Der Westgotenkönig Leovigild bat Chilperich I um die Hand seiner
Tochter Rigunth für den Sohn Rekkared. Rigunth begab sich, mit
reichen Schätzen von der Mutter ausgestattet, und einem Heer von
Bediensteten unter Waffen vom Vater auf den Weg nach Toledo, das sie
nie erreichte. Chilperich wurde ermordet. Rigunth konnte unter diesen
Umständen nicht mehr weiterreisen und trat den Rückweg nach
Neustrien an. Die Austrasier, die Gunst der Stunde nutzend, eroberten
in einem Überfall die wohl unrechtmäßigen Schätze aus dem Bestand
der Fredegund zurück.
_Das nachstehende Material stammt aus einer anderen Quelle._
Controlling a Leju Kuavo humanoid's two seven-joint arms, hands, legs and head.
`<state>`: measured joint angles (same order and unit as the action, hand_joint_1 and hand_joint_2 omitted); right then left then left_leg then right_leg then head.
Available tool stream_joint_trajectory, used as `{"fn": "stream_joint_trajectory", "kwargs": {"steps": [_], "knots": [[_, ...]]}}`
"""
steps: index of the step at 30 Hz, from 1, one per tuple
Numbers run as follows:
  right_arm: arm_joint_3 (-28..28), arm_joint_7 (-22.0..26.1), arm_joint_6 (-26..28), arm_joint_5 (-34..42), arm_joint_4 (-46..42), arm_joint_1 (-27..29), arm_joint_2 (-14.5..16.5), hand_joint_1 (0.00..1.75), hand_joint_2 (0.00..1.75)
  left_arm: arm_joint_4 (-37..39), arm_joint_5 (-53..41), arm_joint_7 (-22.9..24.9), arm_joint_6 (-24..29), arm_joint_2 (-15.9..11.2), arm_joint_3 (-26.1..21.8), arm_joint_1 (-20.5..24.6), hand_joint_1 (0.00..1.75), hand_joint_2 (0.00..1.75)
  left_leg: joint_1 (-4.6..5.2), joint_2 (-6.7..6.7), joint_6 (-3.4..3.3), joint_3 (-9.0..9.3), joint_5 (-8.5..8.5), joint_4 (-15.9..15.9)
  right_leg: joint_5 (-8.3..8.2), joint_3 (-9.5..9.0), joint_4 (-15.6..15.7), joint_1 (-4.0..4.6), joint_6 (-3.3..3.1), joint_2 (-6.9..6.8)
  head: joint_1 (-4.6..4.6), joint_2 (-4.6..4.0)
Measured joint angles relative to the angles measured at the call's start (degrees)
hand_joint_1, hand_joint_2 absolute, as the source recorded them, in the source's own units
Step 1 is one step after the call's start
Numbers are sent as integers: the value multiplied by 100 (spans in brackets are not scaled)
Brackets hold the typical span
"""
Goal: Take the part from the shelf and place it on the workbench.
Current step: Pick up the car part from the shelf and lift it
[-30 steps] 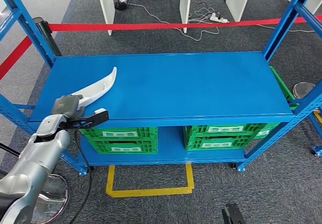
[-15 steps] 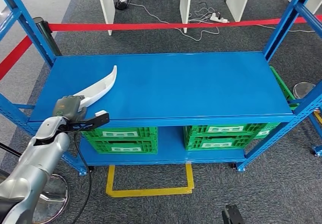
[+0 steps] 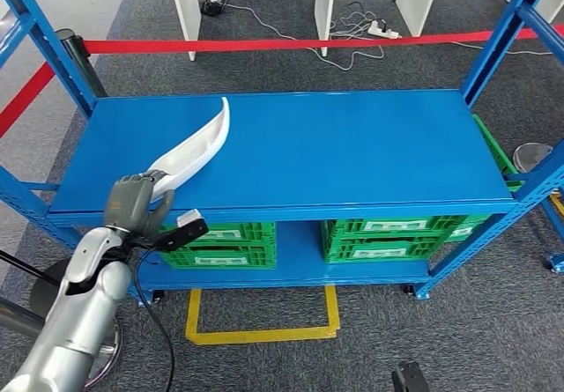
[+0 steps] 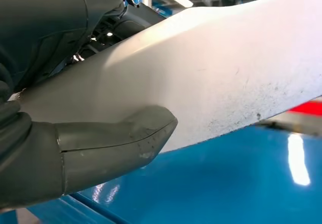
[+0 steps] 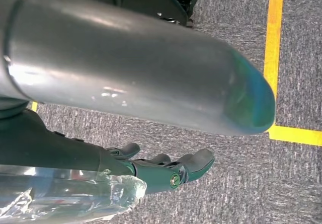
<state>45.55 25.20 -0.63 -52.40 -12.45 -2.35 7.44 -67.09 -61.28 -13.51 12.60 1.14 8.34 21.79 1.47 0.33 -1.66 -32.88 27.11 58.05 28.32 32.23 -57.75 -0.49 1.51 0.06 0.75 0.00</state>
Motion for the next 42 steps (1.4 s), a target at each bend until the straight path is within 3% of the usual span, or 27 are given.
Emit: {"fn": "stream_joint_trajectory", "kwargs": {"steps": [3,5,8,9,10,11,13,15,18,20,22,24,25,26,27,29,31,32,34,35,36,38,39,40,41,42], "knots": [[51,45,9,-1,1,16,13,0,0,-707,151,-144,-35,42,136,-409,175,175,3,11,-89,10,-54,-44,-22,-2,22,-14,72,1,1,0],[96,139,7,4,1,24,15,0,0,-1169,246,-243,-26,87,249,-677,175,175,-26,39,-143,30,-133,-156,161,80,-147,-9,106,1,-10,0],[156,255,-31,14,1,37,13,0,0,-1758,315,-332,19,148,412,-1079,175,175,-41,71,-163,-1,-175,-201,761,470,-1147,-24,157,0,-25,0],[171,271,-43,15,2,43,13,0,0,-1886,315,-345,23,158,453,-1192,175,175,-41,78,-154,-16,-183,-198,861,567,-1431,-34,180,-2,-23,0],[185,290,-57,17,2,49,13,0,0,-1991,316,-360,27,165,486,-1286,175,175,-42,84,-140,-33,-194,-193,850,579,-1527,-48,201,-6,-23,0],[198,317,-85,23,3,51,9,0,0,-2081,316,-374,35,169,510,-1360,175,175,-47,85,-125,-50,-204,-181,729,479,-1392,-67,223,-11,-24,0],[233,411,-166,51,3,44,0,0,0,-2271,311,-426,101,174,534,-1490,175,175,-61,84,-75,-93,-212,-131,400,42,-649,-108,266,-28,-25,0],[272,508,-230,91,3,35,-4,0,0,-2498,272,-499,239,184,556,-1657,175,175,-50,83,-10,-148,-217,-53,252,-280,-94,-114,241,-23,-27,0],[351,575,-169,181,4,51,19,0,0,-2827,197,-592,472,227,638,-1993,175,175,-31,79,75,-204,-255,17,234,-256,-34,-111,138,-6,-27,0],[438,597,51,274,5,48,85,0,0,-3008,201,-666,626,256,678,-2209,175,175,-52,52,147,-278,-55,171,180,-186,-41,-121,39,-3,-19,0],[529,618,282,334,5,36,178,0,0,-3170,257,-768,773,284,716,-2395,175,175,-86,22,224,-451,456,723,100,-101,-40,-122,-52,-3,1,0],[604,637,396,358,5,37,257,0,0,-3288,352,-867,874,322,767,-2552,175,175,-110,16,256,-604,869,1423,21,8,-45,-108,-78,-8,5,0],[638,642,421,367,5,39,288,0,0,-3329,401,-904,905,343,791,-2621,175,175,-114,15,252,-589,896,1589,-18,60,-47,-101,-78,-11,6,0],[670,649,437,378,5,39,313,0,0,-3362,453,-941,926,364,811,-2683,175,175,-115,14,236,-485,810,1564,-56,110,-49,-93,-79,-13,7,0],[698,659,447,387,5,37,335,0,0,-3391,502,-972,942,383,827,-2731,175,175,-113,11,209,-290,649,1336,-94,154,-50,-85,-77,-10,8,0],[753,684,468,413,5,30,375,0,0,-3455,601,-1033,965,417,853,-2783,175,175,-96,-16,120,273,397,522,-168,220,-51,-67,-64,-2,5,0],[810,701,485,444,5,27,407,0,0,-3513,677,-1082,978,445,877,-2804,175,175,-70,-44,67,648,375,-104,-254,264,-43,-62,-16,-1,1,0],[838,703,489,459,5,28,422,0,0,-3534,703,-1100,979,455,887,-2815,175,175,-56,-49,61,691,392,-221,-302,282,-31,-62,20,-4,-1,0],[890,704,493,496,5,39,439,0,0,-3553,731,-1116,980,473,906,-2833,175,175,-56,-33,37,637,309,-280,-337,317,-21,-72,91,-6,-1,0],[920,704,496,518,5,45,445,0,0,-3558,740,-1122,980,487,914,-2838,175,175,-64,-21,7,590,248,-300,-219,366,-96,-72,115,-7,-12,0],[949,704,500,545,5,47,451,0,0,-3559,755,-1131,979,502,921,-2841,175,175,-72,-7,-24,532,180,-319,-3,434,-271,-70,130,-7,-23,0],[1004,708,510,592,5,45,463,0,0,-3559,797,-1154,976,522,927,-2843,175,175,-64,9,-72,383,59,-315,577,620,-926,-67,147,-9,-39,0],[1030,711,517,618,5,45,469,0,0,-3557,824,-1170,974,525,928,-2844,175,175,-51,14,-81,301,-3,-307,750,680,-1279,-64,153,-9,-39,0],[1061,714,528,641,5,45,472,0,0,-3553,852,-1186,974,525,929,-2844,175,175,-38,19,-86,213,-67,-298,784,689,-1529,-60,156,-9,-38,0],[1093,716,544,668,5,46,474,0,0,-3547,884,-1200,974,525,930,-2843,175,175,-26,23,-87,125,-128,-289,682,617,-1605,-56,149,-10,-38,0],[1124,717,563,693,4,46,475,0,0,-3538,912,-1209,974,526,931,-2841,175,175,-15,25,-83,41,-185,-277,502,453,-1487,-49,132,-10,-39,0]]}}
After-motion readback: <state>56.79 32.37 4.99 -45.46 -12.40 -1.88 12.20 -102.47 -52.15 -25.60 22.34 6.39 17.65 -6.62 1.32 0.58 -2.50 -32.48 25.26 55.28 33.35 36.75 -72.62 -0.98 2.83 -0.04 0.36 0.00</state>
Es sei Sigiberts, also der austrasische
Königsschatz, war die Begründung.
Anders
als bei Sigiberts Tod in Austrasien bricht das neustrische Reich nach
dem Tod Chilperichs zusammen, die "leudes" Neustriens
stehen nicht an Fredegundes Seite bzw. zu dem erst 4 Monate alten
Thronerben Chlotar. Auch Fredegunde begibt sich in den Schutz König
Guntchramns/Gunthrams von Burgund, der 577 den minderjährigen Sohn
seines Bruders Sigibert Childerich zum Schutze adoptierte. Fredegund
muss hingegen 300 Große Neustriens bemühen, die die Legitimität
Chlotars beschwören, ehe Guntram seinen Schutz gewährt.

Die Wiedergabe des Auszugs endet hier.